(TASK PROMPT) Repeat each of these records exactly.
:::
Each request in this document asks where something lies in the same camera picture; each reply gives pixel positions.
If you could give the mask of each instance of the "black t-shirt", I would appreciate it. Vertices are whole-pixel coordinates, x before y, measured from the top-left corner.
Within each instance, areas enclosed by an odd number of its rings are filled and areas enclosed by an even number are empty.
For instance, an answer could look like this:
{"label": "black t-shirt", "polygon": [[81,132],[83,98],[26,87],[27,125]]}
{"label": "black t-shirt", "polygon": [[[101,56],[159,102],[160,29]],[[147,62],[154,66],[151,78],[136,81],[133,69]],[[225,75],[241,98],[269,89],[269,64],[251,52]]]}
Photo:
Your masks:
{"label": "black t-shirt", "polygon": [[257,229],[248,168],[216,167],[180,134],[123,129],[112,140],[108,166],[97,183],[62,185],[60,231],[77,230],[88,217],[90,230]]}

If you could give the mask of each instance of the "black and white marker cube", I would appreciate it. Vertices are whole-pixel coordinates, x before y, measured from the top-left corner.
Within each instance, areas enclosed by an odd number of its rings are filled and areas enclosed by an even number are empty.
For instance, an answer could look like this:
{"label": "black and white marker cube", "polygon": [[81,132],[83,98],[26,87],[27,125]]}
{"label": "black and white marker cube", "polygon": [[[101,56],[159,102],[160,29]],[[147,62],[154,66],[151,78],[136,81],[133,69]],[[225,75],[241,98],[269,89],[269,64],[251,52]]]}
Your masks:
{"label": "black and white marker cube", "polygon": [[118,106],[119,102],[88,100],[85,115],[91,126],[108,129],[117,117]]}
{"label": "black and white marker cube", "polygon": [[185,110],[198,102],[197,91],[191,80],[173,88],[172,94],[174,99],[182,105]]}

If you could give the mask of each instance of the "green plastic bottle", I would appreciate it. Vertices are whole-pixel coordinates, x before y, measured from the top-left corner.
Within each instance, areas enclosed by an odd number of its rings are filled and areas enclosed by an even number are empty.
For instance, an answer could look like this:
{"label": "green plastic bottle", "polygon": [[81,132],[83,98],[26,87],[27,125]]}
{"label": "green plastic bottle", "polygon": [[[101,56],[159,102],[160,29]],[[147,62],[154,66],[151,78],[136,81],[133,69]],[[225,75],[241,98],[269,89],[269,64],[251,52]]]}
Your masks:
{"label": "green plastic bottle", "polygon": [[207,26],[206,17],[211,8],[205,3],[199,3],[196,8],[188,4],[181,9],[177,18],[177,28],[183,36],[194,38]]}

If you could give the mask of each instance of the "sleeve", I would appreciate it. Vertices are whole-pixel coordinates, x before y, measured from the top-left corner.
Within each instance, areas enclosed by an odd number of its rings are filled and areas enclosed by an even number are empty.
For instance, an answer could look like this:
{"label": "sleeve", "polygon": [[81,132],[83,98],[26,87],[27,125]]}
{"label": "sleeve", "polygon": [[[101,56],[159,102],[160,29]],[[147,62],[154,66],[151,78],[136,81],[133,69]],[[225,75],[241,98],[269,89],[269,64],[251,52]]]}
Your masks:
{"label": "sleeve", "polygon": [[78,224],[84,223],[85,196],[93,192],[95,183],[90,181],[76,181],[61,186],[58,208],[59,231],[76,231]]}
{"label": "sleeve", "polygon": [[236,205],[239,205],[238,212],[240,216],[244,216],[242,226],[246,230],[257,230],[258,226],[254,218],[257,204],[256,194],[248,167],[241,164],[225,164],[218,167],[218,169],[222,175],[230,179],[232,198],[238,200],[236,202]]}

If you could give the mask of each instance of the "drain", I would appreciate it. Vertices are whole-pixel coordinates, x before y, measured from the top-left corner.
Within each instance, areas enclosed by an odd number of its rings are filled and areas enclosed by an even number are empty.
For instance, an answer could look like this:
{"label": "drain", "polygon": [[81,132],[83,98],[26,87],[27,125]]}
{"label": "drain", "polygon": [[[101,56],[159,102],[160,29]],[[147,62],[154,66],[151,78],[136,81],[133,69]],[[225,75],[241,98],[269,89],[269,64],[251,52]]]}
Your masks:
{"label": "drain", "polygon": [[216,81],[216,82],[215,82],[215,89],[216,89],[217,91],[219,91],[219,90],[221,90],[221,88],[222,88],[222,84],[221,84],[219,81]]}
:::
(EXERCISE SOLUTION)
Each request in this document asks where something lies in the same camera picture; each reply gives pixel positions.
If you could give the mask of each instance of the "black t-shirt", I would appreciate it. Vertices are whole-pixel coordinates, x before y, measured from the top-left corner.
Within each instance, areas enclosed by an odd number of its rings are filled and areas enclosed by an even number are empty.
For instance, an answer could look like this:
{"label": "black t-shirt", "polygon": [[81,132],[83,98],[26,87],[27,125]]}
{"label": "black t-shirt", "polygon": [[[101,56],[159,102],[160,29]],[[147,62],[154,66],[151,78],[136,81],[133,69]],[[225,75],[241,98],[269,89],[269,64],[251,52]]]}
Photo:
Your masks:
{"label": "black t-shirt", "polygon": [[257,229],[248,168],[216,167],[180,134],[123,129],[112,140],[108,166],[97,183],[62,185],[60,231],[77,230],[88,217],[90,230]]}

If you could give the mask of each instance of the "black and white marker cube", I would appreciate it. Vertices are whole-pixel coordinates, x before y, measured from the top-left corner.
Within each instance, areas enclosed by an odd number of its rings are filled and areas enclosed by an even number are empty.
For instance, an answer could look like this:
{"label": "black and white marker cube", "polygon": [[81,132],[83,98],[26,87],[27,125]]}
{"label": "black and white marker cube", "polygon": [[[101,56],[159,102],[160,29]],[[147,62],[154,66],[151,78],[136,81],[133,69]],[[225,75],[241,98],[269,89],[269,64],[251,52]]]}
Your masks:
{"label": "black and white marker cube", "polygon": [[118,106],[119,102],[88,100],[85,115],[91,126],[108,129],[117,117]]}
{"label": "black and white marker cube", "polygon": [[185,110],[198,102],[197,91],[191,80],[173,88],[172,94],[174,99],[182,105]]}

If you could give the mask of each instance of the "green plastic bottle", I would appreciate it. Vertices are whole-pixel coordinates, x before y, measured from the top-left corner.
Within each instance, areas enclosed by an odd number of its rings are filled and areas enclosed by an even number are empty.
For instance, an answer could look like this:
{"label": "green plastic bottle", "polygon": [[81,132],[83,98],[26,87],[27,125]]}
{"label": "green plastic bottle", "polygon": [[[101,56],[159,102],[160,29]],[[147,62],[154,66],[151,78],[136,81],[133,69]],[[225,75],[241,98],[269,89],[269,64],[251,52]]]}
Your masks:
{"label": "green plastic bottle", "polygon": [[207,26],[206,17],[211,8],[205,3],[199,3],[196,8],[188,4],[181,9],[177,18],[177,28],[183,36],[194,38]]}

If you could give the mask of each instance of the "sleeve", I would appreciate it. Vertices are whole-pixel coordinates, x before y, measured from the top-left corner.
Within each instance, areas enclosed by an odd number of its rings are filled and areas enclosed by an even number are empty.
For instance, an answer could look like this:
{"label": "sleeve", "polygon": [[81,132],[83,98],[26,87],[27,125]]}
{"label": "sleeve", "polygon": [[[101,56],[159,102],[160,29]],[[147,62],[154,66],[151,78],[136,81],[133,69]],[[225,75],[241,98],[269,89],[269,64],[251,52]]]}
Your masks:
{"label": "sleeve", "polygon": [[78,224],[84,223],[85,196],[93,192],[95,183],[90,181],[76,181],[61,186],[58,208],[59,231],[76,231]]}
{"label": "sleeve", "polygon": [[236,205],[239,205],[238,212],[240,216],[244,216],[242,226],[246,230],[257,230],[258,226],[254,218],[257,204],[256,194],[248,167],[241,164],[225,164],[218,167],[218,169],[222,175],[230,179],[232,198],[238,200],[236,202]]}

If you could give the mask of each instance of the "drain", I would appreciate it. Vertices are whole-pixel coordinates, x before y, measured from the top-left corner.
Within each instance, areas enclosed by an odd number of its rings are filled and areas enclosed by an even number are empty.
For instance, an answer could look like this:
{"label": "drain", "polygon": [[81,132],[83,98],[26,87],[27,125]]}
{"label": "drain", "polygon": [[[101,56],[159,102],[160,29]],[[147,62],[154,66],[151,78],[136,81],[133,69]],[[225,75],[241,98],[269,89],[269,64],[251,52]]]}
Your masks:
{"label": "drain", "polygon": [[216,81],[216,82],[215,82],[215,89],[216,89],[217,91],[219,91],[219,90],[221,90],[221,88],[222,88],[222,84],[221,84],[219,81]]}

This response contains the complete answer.